■ To do
Only the lines from the start of the data through the one containing "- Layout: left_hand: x" belong in your answer; return them exactly.

------

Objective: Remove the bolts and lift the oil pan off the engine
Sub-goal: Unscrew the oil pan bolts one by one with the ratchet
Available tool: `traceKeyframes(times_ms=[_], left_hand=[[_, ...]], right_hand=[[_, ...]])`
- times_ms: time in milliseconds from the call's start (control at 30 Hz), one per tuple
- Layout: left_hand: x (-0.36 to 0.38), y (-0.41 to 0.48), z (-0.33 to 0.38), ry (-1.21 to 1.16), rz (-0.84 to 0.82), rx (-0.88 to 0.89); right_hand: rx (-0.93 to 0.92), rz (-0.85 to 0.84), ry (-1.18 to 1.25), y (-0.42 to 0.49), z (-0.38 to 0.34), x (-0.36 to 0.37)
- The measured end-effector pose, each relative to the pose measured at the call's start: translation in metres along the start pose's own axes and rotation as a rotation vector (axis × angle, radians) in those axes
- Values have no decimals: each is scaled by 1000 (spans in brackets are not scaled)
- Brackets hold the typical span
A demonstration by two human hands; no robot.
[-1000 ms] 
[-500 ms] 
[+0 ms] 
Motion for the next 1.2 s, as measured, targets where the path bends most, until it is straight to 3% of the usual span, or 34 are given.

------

■ Answer
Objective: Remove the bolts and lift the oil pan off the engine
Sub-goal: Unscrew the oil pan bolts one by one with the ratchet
Available tool: `traceKeyframes(times_ms=[_], left_hand=[[_, ...]], right_hand=[[_, ...]])`
- times_ms: time in milliseconds from the call's start (control at 30 Hz), one per tuple
- Layout: left_hand: x (-0.36 to 0.38), y (-0.41 to 0.48), z (-0.33 to 0.38), ry (-1.21 to 1.16), rz (-0.84 to 0.82), rx (-0.88 to 0.89); right_hand: rx (-0.93 to 0.92), rz (-0.85 to 0.84), ry (-1.18 to 1.25), y (-0.42 to 0.49), z (-0.38 to 0.34), x (-0.36 to 0.37)

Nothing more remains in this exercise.